Stock-picking is specifically referring to where you should allocate a given amount if you are investing. There's obviously more to stocks than simply picking them, but as for picking specifically, there's no analog in poker because you don't divide your bet that way. (Aside from raising on a bluff, but that's stretching it).
Whether, when, and how much you should invest is a separate strategy that's related to your confidence and expected return of the picking strategy—but not the same thing.
Just like whether and when you agree to a game of chess vs tic-tac-toe might depend on your confidence in your skills; but that decision is _not_ relevant to chess strategy, which assumes you're already playing the game.
This still doesn't make sense to me. If the return of inverse strategy S' were greater the loss of strategy S, couldn't you then guarantee a positive return by using both strategies simultaneously?
You have a set of stocks either correlated with the U.S. economy or China's economy.
Amateurs tend to pick uptrending correlated stocks (all stocks trending up in the U.S.). When U.S. economy crashes, all their eggs are in the same basket.
If you'd tell the amateurs to pick the inverse, they'd go for downtrending Chinese stocks. When China's economy crashes, all their eggs are still in the same basket.
I think what you are looking for instead, is contrarian trading strategies. Here you follow counterstrategies to what the large herd is doing. A good contrarian strategy for buying bitcoin, may be to gauge crypto sentiment on HackerNews. If the majority is gleeful or pessimistic, the price is too low for future value, if articles get posted on how to build your own blockchain in Python, then you should be ready to start converting to money, because one month later, every smart nephew's uncle fomo-bought and panic-sold the hype and caused a crash or depression. Similarly, if the U.S. president is glowing about the heated economy, and dismissive of China, this opens up new profitable options for contrarian traders (which are less risky/more informed than completely random or following the herd).

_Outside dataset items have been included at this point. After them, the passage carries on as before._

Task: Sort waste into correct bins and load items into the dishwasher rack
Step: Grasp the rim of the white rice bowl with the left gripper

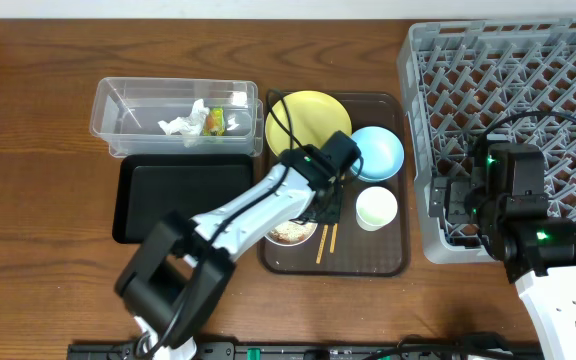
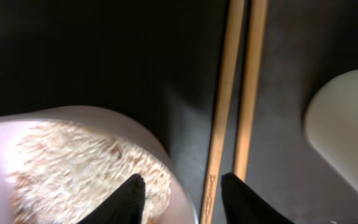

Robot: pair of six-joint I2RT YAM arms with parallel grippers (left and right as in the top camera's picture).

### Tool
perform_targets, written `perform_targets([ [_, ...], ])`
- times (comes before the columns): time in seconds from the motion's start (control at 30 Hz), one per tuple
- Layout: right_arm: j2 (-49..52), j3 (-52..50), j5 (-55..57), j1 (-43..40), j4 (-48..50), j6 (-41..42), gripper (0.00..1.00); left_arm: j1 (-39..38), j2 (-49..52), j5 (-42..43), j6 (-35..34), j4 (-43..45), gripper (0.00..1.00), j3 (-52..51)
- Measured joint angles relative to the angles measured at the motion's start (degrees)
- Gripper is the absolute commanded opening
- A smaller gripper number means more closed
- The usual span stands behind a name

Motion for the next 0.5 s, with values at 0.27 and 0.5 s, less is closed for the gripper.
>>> perform_targets([
  [0.27, 0.0, 0.0, -0.02, 0.0, -0.31, 0.0, 0.99, -0.33, 1.73, -0.07, -0.31, -0.07, 0.06, -0.17],
  [0.5, 0.0, 0.0, 0.0, 0.0, -0.55, 0.0, 0.99, -0.5, -0.28, -1.6, -0.13, -1.9, 0.06, -0.17],
])
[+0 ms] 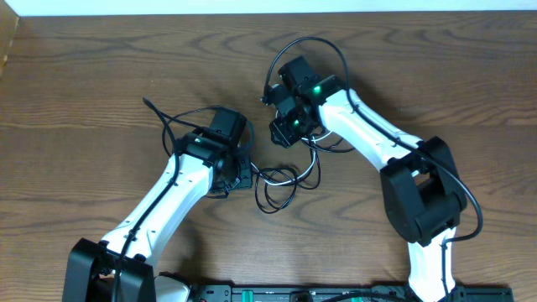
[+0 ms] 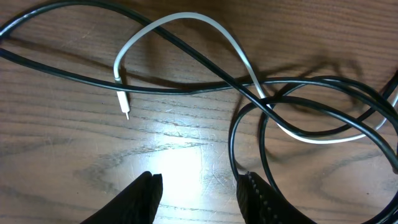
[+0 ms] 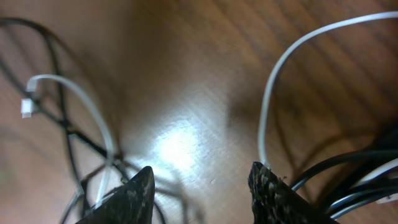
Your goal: Untangle cables
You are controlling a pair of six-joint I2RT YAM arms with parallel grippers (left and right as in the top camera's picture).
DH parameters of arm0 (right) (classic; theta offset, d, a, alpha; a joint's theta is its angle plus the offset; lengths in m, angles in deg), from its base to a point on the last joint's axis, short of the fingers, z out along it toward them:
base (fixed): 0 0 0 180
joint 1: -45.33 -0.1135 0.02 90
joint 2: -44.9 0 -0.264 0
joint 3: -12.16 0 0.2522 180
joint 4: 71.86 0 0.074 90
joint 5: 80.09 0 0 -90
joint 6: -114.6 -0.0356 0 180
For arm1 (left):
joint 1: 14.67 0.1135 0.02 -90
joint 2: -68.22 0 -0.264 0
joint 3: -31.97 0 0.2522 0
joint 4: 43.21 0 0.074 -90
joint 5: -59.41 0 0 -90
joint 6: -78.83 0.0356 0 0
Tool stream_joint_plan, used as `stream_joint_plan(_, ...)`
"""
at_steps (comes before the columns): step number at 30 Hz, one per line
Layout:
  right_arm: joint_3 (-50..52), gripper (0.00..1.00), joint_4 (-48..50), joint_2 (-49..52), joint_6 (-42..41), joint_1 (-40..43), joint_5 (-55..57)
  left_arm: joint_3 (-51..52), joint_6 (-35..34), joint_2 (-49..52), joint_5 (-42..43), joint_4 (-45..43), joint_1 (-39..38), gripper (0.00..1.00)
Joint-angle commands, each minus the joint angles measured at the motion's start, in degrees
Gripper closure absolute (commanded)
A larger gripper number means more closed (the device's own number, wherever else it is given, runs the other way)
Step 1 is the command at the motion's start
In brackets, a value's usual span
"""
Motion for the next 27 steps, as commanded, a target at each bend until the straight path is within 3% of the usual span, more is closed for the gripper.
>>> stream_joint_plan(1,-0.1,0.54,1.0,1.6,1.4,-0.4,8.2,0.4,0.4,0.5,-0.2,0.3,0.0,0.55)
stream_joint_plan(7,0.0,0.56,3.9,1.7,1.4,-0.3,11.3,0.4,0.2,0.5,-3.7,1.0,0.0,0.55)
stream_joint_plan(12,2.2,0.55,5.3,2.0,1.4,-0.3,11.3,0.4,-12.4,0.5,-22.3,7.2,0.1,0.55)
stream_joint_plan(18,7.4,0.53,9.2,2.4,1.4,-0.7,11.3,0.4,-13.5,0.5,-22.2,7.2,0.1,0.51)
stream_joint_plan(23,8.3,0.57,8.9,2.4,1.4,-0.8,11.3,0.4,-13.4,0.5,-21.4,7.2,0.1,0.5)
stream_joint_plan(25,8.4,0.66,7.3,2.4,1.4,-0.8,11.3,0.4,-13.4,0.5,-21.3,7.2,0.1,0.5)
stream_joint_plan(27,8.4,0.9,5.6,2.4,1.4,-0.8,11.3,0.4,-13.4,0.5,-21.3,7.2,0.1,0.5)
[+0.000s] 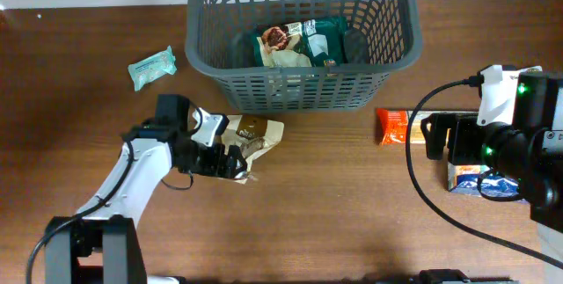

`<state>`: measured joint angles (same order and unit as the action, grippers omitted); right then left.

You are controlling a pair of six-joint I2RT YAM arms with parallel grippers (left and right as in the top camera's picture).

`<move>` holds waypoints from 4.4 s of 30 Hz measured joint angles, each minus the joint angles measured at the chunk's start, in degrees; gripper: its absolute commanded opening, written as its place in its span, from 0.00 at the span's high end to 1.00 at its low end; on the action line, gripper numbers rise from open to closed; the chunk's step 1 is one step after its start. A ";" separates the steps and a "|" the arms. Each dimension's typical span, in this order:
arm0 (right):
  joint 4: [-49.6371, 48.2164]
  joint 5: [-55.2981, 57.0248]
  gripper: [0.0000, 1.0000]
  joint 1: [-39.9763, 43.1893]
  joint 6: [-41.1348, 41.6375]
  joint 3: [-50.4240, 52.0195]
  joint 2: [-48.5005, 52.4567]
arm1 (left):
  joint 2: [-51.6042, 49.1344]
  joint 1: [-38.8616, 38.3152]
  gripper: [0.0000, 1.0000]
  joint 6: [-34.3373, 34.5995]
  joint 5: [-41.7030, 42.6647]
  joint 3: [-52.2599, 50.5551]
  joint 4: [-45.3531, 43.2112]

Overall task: Pack container
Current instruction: 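Lower the left gripper onto the clear snack bag and grasp it, then lift the snack bag into the grey basket and open the left gripper, then move the left gripper to the mint-green toilet tissue pack and grasp it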

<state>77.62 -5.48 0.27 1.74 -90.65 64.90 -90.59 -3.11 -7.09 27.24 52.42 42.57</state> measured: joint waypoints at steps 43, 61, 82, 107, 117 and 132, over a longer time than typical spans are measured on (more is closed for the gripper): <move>-0.24 0.00 0.01 0.00 0.00 0.00 0.00 | 3.72 2.05 0.98 4.22 -3.19 -3.48 -2.84; -0.48 -0.02 0.01 0.00 -0.02 0.00 -0.02 | 27.78 17.16 0.98 5.20 -9.94 -1.53 1.86; -0.57 0.00 0.01 0.00 -0.02 0.00 -0.02 | 18.34 17.66 0.98 5.25 -0.09 33.83 -5.42; 1.97 0.00 0.01 0.00 0.00 0.00 0.04 | -14.43 -6.45 0.98 -4.28 3.98 51.63 3.45; 3.87 0.00 0.01 0.00 -0.02 0.00 0.04 | -18.60 -8.96 0.82 -5.11 0.42 51.74 2.56; 5.46 0.00 0.01 0.00 -0.04 0.00 0.09 | -18.60 -9.27 0.73 -5.35 -0.35 61.81 0.24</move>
<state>83.09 -5.48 0.27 1.69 -90.65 64.99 -109.19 -12.38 -12.45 26.89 114.24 42.81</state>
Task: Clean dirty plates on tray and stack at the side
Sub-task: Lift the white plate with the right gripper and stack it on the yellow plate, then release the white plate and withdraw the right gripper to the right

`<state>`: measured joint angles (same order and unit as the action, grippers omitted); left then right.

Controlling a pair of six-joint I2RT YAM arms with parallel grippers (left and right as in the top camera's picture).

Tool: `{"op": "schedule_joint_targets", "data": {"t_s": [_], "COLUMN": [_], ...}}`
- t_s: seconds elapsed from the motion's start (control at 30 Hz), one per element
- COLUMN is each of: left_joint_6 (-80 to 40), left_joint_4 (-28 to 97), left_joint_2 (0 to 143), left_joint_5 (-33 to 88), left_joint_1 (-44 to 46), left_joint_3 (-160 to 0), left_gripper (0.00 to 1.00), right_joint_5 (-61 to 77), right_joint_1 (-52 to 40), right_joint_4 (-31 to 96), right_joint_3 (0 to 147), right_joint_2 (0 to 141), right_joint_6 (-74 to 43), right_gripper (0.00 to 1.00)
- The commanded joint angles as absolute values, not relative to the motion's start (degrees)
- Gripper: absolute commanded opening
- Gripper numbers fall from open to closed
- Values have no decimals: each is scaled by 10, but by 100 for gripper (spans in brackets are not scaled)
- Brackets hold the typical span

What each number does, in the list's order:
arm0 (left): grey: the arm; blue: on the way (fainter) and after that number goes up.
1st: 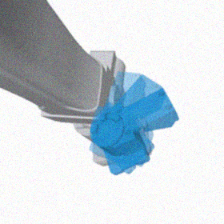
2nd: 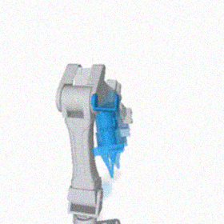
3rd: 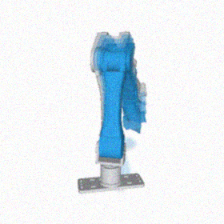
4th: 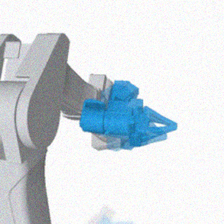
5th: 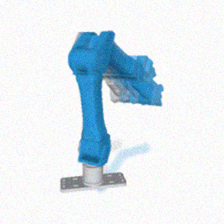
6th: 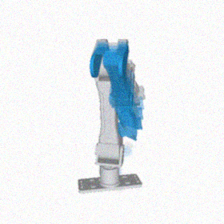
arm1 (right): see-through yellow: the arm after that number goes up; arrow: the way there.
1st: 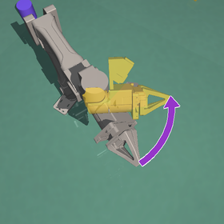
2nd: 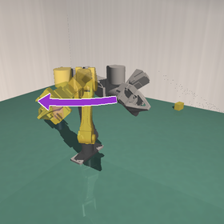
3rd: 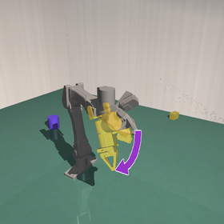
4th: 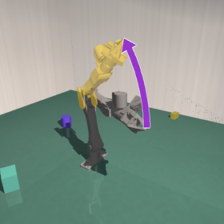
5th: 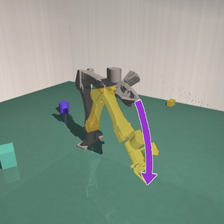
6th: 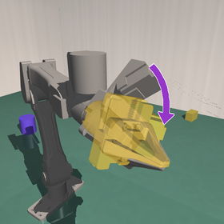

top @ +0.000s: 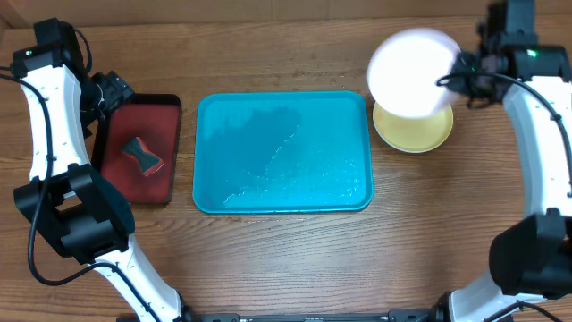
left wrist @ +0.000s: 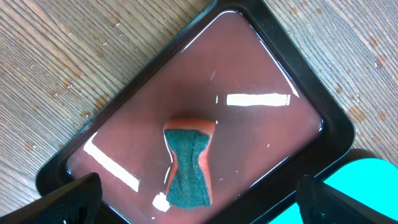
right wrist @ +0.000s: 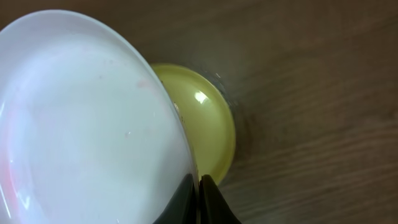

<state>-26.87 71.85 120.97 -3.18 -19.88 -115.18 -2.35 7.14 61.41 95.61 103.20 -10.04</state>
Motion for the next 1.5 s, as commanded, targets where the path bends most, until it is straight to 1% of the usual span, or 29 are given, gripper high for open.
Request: {"op": "schedule_joint_targets", "data": {"t_s": [0.0,0.13,0.27,0.47,0.5,0.53,0.6,0.7,0.83,0.93,1.0,1.03,1.27,1.3,1.4,1.47], "left_joint_6": [-268,-268,-268,-268,-268,-268,-268,-268,-268,-268,-268,-268,-268,-268,-268,-268], "left_joint_4": [720,720,720,720,720,720,720,720,720,720,720,720,720,720,720,720], "left_joint_2": [1207,1207,1207,1207,1207,1207,1207,1207,1207,1207,1207,1207,1207,1207,1207,1207], "left_joint_5": [-32,-32,-32,-32,-32,-32,-32,-31,-32,-31,-32,-32,-32,-32,-32,-32], "left_joint_1": [-199,-199,-199,-199,-199,-199,-199,-199,-199,-199,-199,-199,-199,-199,-199,-199], "left_joint_3": [-1156,-1156,-1156,-1156,-1156,-1156,-1156,-1156,-1156,-1156,-1156,-1156,-1156,-1156,-1156,-1156], "left_gripper": [100,100,100,100,100,100,100,100,100,100,100,100,100,100,100,100], "right_joint_5": [15,68,139,143,136,128,106,58,46,67,90,93,94,104,154,164], "right_joint_1": [115,154,163,145,141,137,131,127,128,128,128,128,123,120,105,88], "right_joint_4": [583,483,396,317,311,305,297,295,289,304,318,324,346,346,347,344], "right_joint_3": [891,805,738,679,673,668,661,659,660,666,674,678,701,701,700,696], "right_joint_2": [1038,1038,1038,1038,1038,1038,1038,1038,1038,1036,1031,1027,974,968,966,975], "right_joint_6": [-114,-124,-124,-124,-125,-124,-125,-125,-125,-125,-125,-125,-125,-124,-121,-121], "right_gripper": [4,4,4,4,5,9,11,11,11,11,6,6,8,11,11,10]}}
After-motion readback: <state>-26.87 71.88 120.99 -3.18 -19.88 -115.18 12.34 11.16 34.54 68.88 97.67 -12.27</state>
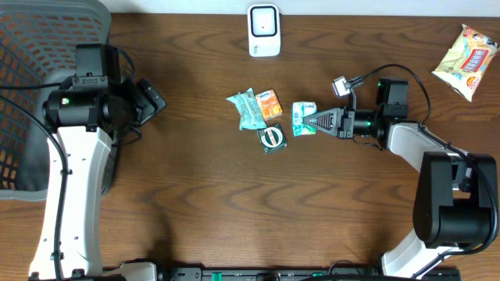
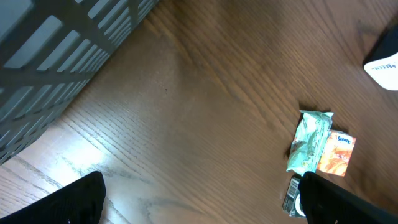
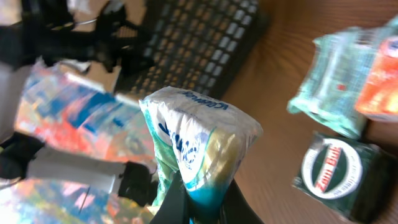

Couldn't you phrase a strategy as a time series of binary decisions, e.g., of the type "buy/sell stock X at current time: yes or no"?
Then the inverse would be obvious. However, it's not immediately clear to me whether the claim holds that an inverse thus defined would perform better than the original strategy.
Does that work for the "no"s? I didn't buy or sell any stock yesterday; with that definition of "inverse", wouldn't I have to perform all possible actions? For any time, stock and amount, the inverse of inaction would be "yes, buy/sell X shares of stock Y."
Yeah there's just way too many possible ways to consider an inverse strategy. Even with your example, if my strategy is to buy GOOG at noon on Monday... Is my inverse strategy to buy 1 of every stock that isn't GOOG at Noon on Monday? Is the inverse to short GOOG? Is it to have already owned GOOG and instead sell it at Noon on Monday?
If your non-random strategy is buy GOOG and your 'random' strategy is buy shares of 5 companies chosen at random then inverse of your non-random strategy, buy everything except GOOG is better than 'random' because it's even more random.
One important caveat is that the non-random strategy would need to be invertible. For e.g. a ml model doing binary classification this is easy (switch the classification), for most other things it's not clear what invert means.
> the inverse of the non-random strategy is better than the random strategy
There is not one single non-random strategy. There are millions active at any moment. Which specific non-random strategy should we pick to assure success?
I am currently reading and would recommend "Bull!" by Maggie Mahar for a longer term view on the stock market than many people today seem to consider it on.